◆ **REQUIRED WORK**: What is the number of lines in the data that contain "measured"? Respond with nothing else.

◆ **EXERCISE DATA**:
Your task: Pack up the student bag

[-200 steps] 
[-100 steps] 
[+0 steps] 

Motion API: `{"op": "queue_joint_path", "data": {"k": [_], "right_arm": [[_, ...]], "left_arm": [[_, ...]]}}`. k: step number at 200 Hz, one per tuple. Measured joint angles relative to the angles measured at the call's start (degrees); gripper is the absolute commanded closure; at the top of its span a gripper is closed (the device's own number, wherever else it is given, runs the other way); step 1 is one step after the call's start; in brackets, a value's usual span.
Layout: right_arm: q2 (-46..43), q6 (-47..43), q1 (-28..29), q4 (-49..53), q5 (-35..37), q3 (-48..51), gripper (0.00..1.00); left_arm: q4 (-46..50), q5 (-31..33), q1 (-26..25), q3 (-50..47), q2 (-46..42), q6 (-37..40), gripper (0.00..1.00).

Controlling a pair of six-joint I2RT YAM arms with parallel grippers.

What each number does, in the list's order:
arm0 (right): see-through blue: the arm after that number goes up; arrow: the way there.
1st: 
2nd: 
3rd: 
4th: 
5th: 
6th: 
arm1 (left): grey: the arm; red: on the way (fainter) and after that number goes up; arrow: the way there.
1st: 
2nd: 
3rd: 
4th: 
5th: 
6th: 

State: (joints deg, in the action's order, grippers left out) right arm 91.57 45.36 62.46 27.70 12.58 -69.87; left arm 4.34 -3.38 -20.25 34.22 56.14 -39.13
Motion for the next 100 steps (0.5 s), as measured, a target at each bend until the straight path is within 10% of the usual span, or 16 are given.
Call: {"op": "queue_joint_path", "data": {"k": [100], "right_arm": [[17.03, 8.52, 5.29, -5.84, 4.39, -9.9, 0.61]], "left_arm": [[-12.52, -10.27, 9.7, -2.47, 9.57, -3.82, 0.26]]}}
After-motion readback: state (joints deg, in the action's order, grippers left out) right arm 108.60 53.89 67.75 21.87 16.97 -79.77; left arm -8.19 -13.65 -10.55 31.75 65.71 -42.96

◆ **THE COMPLETED TASK**: 2